Your answer must hold only the lines below from the line containing "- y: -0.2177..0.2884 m" through the line containing "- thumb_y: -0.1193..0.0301", each reproduced exactly.
—————
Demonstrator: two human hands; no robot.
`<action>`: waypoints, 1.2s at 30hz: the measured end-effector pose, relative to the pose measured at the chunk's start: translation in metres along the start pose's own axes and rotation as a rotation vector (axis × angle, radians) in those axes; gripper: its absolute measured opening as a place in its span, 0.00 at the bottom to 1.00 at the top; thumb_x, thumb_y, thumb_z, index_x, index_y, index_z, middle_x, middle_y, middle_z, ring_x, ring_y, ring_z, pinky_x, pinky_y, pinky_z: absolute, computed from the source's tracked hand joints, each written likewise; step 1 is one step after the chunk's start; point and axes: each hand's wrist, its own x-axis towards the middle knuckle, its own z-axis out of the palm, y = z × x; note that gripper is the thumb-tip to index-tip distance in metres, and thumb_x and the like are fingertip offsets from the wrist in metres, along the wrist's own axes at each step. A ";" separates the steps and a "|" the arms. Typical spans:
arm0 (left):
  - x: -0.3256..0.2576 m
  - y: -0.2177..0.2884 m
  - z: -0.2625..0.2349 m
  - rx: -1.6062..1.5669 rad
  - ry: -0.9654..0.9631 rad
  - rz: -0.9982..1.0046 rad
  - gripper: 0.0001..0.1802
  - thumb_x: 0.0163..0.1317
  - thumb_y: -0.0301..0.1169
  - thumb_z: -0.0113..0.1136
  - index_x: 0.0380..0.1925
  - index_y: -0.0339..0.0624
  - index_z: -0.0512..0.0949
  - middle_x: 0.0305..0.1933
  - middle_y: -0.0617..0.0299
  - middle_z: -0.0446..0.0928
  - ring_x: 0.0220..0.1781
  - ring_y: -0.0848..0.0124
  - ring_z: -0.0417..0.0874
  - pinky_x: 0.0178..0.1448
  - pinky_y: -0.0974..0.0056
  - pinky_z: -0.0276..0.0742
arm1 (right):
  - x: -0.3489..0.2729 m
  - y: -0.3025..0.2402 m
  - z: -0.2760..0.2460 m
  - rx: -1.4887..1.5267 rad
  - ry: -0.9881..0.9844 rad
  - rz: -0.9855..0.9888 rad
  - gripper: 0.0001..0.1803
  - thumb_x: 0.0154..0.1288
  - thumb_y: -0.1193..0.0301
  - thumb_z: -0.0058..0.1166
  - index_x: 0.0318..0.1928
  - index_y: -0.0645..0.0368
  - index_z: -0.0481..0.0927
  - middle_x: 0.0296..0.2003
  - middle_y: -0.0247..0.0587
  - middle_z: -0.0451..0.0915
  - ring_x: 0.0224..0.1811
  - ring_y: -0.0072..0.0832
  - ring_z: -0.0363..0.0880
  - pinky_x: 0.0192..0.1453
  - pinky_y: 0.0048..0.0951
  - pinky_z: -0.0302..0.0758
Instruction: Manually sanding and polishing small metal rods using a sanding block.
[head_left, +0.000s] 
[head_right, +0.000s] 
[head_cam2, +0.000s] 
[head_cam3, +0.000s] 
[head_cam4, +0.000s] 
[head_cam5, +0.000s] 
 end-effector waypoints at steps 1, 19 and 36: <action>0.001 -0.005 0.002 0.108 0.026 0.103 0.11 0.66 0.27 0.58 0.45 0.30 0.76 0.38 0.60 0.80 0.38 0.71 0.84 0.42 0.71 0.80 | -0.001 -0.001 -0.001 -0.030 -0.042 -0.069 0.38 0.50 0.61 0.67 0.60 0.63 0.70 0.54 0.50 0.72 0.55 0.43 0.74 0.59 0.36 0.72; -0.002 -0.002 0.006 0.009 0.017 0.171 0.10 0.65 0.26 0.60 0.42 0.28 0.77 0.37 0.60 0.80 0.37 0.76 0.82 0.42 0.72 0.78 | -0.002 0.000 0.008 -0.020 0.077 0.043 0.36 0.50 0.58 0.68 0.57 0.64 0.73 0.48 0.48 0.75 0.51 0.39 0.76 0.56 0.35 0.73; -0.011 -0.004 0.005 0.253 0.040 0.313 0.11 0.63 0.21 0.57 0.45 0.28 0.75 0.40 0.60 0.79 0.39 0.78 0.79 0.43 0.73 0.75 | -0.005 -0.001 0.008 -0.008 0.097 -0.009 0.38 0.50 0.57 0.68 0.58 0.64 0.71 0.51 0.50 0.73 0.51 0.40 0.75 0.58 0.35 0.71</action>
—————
RESULT
  - y: -0.2177..0.2884 m
  - z: -0.2625..0.2349 m
  - rx: -1.6062..1.5669 rad
  - ry: -0.9654..0.9631 rad
  - rz: -0.9982..1.0046 rad
  - gripper: 0.0001..0.1802
  - thumb_x: 0.0163..0.1317
  - thumb_y: -0.0301..0.1169
  - thumb_z: -0.0113..0.1136
  - index_x: 0.0380..0.1925
  - index_y: -0.0339..0.0624
  - index_z: -0.0512..0.0949
  - middle_x: 0.0305..0.1933
  - middle_y: -0.0617..0.0299
  - middle_z: -0.0446..0.0928
  - ring_x: 0.0220..0.1781
  - ring_y: -0.0848..0.0124
  - ring_z: -0.0417..0.0874
  - pinky_x: 0.0178..0.1448
  - pinky_y: -0.0974..0.0056
  - pinky_z: -0.0276..0.0742
arm1 (right):
  - x: -0.3489..0.2729 m
  - y: -0.3025..0.2402 m
  - z: -0.2760..0.2460 m
  - rx: -1.4887..1.5267 rad
  - ry: -0.9881..0.9844 rad
  - rz: -0.9855..0.9888 rad
  - gripper: 0.0001..0.1803
  - thumb_x: 0.0154..0.1288
  - thumb_y: -0.1193..0.0301

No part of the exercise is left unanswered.